### TASK STATEMENT
Give, as a bare number, the count of lines below that contain "precise".

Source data
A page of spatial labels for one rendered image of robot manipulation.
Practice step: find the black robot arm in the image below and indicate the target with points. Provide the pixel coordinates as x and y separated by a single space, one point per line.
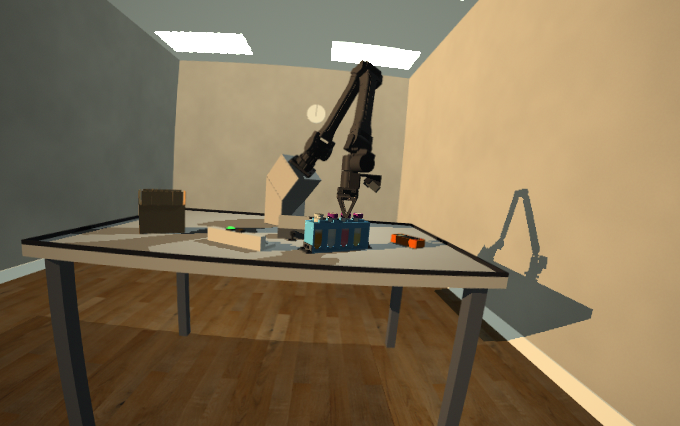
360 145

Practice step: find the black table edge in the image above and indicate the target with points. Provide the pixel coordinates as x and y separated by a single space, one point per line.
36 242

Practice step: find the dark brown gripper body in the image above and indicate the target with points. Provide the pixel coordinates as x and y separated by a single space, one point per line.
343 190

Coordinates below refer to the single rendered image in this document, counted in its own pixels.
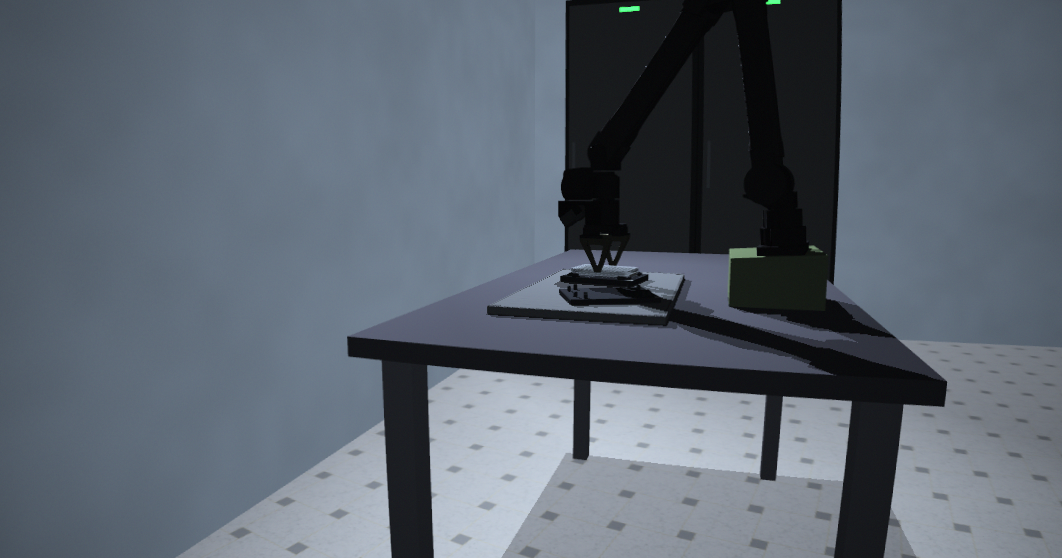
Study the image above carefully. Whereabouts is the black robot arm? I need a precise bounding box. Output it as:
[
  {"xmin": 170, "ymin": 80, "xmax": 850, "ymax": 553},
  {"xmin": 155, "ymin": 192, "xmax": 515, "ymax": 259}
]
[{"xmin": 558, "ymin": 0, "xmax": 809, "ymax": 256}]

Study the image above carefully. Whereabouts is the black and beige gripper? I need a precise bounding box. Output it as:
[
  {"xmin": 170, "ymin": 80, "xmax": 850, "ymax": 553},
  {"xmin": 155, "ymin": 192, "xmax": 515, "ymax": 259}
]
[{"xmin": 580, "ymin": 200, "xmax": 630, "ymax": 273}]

---

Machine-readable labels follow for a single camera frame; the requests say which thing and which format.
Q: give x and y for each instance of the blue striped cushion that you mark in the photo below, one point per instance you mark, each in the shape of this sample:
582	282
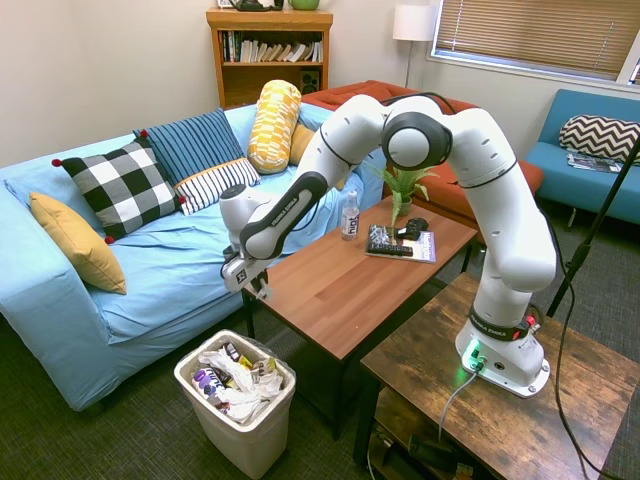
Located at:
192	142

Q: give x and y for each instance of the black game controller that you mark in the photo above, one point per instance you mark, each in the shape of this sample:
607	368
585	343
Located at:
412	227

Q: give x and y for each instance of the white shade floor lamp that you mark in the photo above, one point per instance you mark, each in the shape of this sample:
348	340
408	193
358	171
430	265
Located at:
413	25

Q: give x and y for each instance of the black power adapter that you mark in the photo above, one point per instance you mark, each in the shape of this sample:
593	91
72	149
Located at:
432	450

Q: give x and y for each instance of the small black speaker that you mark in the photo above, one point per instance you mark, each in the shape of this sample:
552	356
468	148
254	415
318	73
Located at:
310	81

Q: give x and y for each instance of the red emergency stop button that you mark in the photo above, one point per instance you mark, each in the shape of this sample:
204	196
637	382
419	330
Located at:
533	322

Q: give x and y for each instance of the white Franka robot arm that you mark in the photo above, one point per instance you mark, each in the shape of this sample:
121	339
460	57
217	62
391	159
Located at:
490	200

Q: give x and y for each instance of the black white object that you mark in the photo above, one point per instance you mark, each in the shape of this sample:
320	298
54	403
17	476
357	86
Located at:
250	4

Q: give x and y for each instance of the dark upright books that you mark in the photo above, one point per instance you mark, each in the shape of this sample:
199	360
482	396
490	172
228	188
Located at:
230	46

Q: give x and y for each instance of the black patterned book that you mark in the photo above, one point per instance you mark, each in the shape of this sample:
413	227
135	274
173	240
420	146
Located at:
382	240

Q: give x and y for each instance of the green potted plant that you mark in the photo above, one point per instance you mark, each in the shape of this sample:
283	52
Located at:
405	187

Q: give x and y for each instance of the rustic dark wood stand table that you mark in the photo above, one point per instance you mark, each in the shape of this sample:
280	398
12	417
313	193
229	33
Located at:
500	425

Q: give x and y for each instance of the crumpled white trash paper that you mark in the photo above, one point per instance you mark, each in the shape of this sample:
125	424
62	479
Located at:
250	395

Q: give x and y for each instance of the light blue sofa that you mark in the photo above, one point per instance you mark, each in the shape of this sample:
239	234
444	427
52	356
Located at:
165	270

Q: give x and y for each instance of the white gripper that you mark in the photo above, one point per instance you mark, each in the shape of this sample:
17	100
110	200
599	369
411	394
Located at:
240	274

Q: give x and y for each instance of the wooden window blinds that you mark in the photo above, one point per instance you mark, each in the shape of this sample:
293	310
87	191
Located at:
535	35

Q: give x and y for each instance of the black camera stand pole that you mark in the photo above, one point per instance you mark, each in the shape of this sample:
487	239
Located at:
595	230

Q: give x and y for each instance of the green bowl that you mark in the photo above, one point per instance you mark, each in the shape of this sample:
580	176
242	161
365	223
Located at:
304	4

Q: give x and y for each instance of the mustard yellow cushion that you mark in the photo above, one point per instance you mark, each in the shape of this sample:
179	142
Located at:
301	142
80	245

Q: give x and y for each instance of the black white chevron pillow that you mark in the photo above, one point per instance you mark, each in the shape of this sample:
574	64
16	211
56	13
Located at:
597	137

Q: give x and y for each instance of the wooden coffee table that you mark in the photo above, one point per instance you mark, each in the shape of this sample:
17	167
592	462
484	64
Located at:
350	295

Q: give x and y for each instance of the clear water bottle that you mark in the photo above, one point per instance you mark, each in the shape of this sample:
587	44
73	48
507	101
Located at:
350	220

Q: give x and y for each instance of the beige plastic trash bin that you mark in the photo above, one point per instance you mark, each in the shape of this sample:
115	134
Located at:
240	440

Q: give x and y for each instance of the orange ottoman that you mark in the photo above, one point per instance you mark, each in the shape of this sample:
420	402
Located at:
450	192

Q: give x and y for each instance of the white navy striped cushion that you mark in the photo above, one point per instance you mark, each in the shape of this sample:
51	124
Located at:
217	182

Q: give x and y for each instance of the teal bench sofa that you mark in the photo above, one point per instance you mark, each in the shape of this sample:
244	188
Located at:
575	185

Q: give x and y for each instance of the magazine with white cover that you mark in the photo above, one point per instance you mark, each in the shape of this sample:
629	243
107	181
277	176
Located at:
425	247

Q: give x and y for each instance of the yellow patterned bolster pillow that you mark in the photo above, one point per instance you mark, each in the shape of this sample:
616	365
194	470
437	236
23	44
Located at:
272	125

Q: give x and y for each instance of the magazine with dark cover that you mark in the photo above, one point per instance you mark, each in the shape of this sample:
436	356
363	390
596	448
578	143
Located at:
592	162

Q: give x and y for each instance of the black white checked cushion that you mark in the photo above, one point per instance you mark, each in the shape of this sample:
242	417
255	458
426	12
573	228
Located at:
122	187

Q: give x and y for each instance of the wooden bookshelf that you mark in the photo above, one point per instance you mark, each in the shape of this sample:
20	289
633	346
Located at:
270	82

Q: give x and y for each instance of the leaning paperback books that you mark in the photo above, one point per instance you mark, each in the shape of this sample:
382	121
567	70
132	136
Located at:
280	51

### SOLUTION
2